D11.6 Hybridization in Resonance Structures

The assignment of hybridization and molecular geometry for molecules that have two or more major resonance structures is the same as the process for a single Lewis structure. There is one caveat: the hybridization (and hence molecular geometry) assigned to one resonance structure must be the same as all other resonance structures in the set. This is because a set of resonance structures describes a single molecule.

Therefore, when assigning hybridization, consider all the major resonance structures. If an atom’s n_hyb is different in one resonance structure from another, then use the smaller n_hyb to determine hybridization of that atom.

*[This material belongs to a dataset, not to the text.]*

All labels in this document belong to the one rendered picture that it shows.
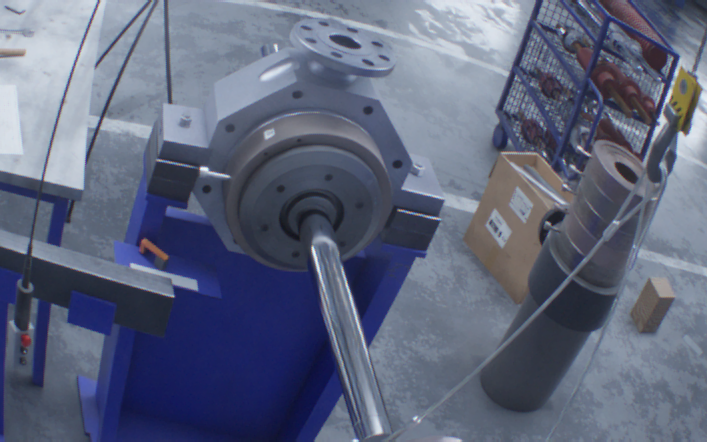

In formamide, the delocalized π molecular orbital extends over the oxygen, carbon, and nitrogen atoms (see figure below). This is also described by the set of resonance structures, where there is a partial double-bond character between O and C as well as between C and N. An unhybridized 2p atomic orbital on the N atom must contribute to this π bond. Therefore, the N atom must have sp² hybridization (it forms three σ bonds) and a trigonal planar local geometry. If N had an sp³ hybridization, it would not be able to participate in the π bond.

When looking at the left resonance structure, you might be tempted to assign sp³ hybridization to N given its similarity to ammonia (NH₃). However, this is a resonance structure; the set of resonance structures describes a molecule that cannot be described correctly by a single Lewis structure. All atoms must remain in the same positions from one resonance structure to another in a set of resonance structures. There cannot be a N atom that is trigonal pyramidal in one resonance structure and trigonal planar in another resonance structure, because the atoms attached to the N would have to change positions.

Experimental evidence and quantum mechanics calculations show that formamide is a planar molecule, hence, the hybridization and geometry assignments are valid. This also means that the planar geometry must be more stable than the geometry involving a trigonal pyramidal sp³ N. In other words, participation in the π bonding stabilizes the sp² hybridization of N.